- _Your instructions_:
Exactly as they appear, copy the lines from the start of the entries below to the line containing "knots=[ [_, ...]", both ends included.

(Collected data entries)
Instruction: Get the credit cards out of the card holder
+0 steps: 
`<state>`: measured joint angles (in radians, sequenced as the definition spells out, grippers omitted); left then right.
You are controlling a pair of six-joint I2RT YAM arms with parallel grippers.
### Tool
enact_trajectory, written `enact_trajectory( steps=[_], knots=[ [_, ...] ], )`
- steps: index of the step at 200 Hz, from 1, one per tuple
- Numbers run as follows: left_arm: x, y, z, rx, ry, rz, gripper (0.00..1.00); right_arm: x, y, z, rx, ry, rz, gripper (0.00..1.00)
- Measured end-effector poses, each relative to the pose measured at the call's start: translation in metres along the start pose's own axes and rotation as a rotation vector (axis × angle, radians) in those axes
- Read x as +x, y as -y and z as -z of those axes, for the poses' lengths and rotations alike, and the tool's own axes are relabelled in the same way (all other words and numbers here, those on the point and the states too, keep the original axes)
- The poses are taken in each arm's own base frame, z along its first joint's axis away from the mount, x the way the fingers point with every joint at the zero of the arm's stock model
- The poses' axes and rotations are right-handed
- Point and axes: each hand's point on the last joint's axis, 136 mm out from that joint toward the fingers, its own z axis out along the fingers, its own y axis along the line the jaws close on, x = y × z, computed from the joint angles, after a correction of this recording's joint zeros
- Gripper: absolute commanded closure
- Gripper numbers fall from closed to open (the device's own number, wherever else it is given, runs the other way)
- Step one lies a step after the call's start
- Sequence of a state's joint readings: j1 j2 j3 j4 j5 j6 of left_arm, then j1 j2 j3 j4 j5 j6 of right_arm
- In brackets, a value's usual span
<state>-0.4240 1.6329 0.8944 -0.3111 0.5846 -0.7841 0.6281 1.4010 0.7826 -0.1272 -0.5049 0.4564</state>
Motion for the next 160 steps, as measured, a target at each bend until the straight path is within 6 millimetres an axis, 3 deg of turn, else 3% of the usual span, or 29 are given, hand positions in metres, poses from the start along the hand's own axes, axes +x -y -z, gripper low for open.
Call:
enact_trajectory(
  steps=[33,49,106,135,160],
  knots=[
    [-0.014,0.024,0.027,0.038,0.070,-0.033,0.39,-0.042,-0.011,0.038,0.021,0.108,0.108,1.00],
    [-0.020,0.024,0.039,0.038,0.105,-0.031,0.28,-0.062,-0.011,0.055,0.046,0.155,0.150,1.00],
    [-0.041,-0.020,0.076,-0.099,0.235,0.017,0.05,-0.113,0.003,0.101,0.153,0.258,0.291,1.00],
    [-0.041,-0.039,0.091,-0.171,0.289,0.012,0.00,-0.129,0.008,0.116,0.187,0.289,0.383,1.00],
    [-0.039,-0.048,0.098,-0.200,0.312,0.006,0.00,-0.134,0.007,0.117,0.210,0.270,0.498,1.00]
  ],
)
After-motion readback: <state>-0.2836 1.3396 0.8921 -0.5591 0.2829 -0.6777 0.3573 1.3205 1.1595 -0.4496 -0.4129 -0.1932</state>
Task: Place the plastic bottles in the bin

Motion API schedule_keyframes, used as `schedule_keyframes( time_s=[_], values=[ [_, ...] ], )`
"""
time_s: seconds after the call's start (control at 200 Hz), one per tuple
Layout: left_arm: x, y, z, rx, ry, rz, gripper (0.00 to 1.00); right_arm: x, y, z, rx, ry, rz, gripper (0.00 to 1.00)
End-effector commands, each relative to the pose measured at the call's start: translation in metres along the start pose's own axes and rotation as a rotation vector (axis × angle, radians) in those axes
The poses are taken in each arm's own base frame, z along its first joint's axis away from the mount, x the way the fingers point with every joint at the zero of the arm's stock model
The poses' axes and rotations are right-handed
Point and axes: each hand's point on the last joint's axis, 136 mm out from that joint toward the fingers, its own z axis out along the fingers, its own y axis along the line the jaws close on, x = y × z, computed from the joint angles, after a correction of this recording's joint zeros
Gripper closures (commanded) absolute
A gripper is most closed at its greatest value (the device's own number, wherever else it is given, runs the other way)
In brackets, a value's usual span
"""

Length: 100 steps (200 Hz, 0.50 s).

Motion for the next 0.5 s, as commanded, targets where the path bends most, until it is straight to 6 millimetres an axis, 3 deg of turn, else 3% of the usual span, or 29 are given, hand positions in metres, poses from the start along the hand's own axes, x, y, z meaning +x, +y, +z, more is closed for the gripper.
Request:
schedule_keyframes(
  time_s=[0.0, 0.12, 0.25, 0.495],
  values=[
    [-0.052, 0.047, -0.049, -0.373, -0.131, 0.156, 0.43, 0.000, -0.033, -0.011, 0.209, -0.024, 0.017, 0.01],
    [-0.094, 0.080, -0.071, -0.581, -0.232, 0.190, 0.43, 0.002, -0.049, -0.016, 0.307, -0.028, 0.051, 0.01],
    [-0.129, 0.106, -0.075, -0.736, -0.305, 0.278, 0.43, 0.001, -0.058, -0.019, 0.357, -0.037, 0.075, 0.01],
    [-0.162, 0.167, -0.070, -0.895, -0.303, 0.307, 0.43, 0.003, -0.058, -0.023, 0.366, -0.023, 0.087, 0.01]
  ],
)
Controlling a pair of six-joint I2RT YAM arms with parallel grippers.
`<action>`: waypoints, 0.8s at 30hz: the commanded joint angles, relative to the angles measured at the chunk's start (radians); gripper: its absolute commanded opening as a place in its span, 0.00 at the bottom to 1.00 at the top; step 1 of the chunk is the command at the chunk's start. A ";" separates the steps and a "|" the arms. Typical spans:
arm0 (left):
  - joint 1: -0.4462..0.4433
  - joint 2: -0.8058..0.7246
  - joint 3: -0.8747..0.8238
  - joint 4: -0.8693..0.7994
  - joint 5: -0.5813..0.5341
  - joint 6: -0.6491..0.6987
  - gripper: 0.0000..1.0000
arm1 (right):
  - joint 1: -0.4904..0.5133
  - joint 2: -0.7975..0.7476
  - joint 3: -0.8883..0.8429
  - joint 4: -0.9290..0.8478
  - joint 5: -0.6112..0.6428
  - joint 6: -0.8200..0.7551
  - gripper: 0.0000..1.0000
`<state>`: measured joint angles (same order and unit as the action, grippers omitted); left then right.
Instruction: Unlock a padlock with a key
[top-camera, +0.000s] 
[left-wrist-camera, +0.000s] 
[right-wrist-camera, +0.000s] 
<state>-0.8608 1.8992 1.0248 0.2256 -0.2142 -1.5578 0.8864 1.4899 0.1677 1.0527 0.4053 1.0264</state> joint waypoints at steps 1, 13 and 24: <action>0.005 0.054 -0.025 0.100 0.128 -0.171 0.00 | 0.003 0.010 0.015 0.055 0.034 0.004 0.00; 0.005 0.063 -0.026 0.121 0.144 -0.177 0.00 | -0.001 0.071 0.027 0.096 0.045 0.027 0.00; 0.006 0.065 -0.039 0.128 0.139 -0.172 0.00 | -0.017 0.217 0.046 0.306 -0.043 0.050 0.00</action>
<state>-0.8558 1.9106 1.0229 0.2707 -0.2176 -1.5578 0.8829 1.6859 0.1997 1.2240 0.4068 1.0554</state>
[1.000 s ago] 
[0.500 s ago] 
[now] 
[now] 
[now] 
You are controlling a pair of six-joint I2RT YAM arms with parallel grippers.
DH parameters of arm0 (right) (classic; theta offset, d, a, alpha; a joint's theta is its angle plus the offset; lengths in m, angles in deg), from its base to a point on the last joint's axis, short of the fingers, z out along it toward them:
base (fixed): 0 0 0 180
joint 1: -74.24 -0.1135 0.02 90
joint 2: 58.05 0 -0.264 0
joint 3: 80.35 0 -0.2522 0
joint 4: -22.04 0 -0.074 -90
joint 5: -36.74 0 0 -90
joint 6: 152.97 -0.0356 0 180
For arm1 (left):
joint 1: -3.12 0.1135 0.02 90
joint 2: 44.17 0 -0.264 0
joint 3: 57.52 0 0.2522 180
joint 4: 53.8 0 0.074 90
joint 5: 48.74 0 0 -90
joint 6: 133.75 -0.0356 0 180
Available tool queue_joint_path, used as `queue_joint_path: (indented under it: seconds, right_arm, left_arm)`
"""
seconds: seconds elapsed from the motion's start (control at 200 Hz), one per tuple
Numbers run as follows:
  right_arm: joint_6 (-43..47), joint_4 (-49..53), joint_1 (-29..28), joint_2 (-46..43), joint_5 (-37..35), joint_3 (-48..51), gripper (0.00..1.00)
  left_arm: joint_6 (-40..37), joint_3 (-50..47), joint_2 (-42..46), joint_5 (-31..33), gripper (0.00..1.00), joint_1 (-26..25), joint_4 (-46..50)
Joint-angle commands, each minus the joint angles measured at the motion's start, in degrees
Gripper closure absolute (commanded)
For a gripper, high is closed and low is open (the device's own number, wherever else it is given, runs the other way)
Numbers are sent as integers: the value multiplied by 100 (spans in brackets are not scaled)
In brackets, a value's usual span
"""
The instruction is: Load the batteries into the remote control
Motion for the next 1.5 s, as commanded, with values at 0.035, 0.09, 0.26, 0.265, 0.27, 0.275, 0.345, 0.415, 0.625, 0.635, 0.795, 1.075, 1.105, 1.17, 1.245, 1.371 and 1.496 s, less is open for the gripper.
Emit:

- _Solved exercise_:
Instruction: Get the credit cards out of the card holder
+0 steps: 
`<state>`: measured joint angles (in radians, sequenced as the definition spells out, grippers omitted); left then right.
You are controlling a pair of six-joint I2RT YAM arms with parallel grippers.
### Tool
enact_trajectory, written `enact_trajectory( steps=[_], knots=[ [_, ...] ], )`

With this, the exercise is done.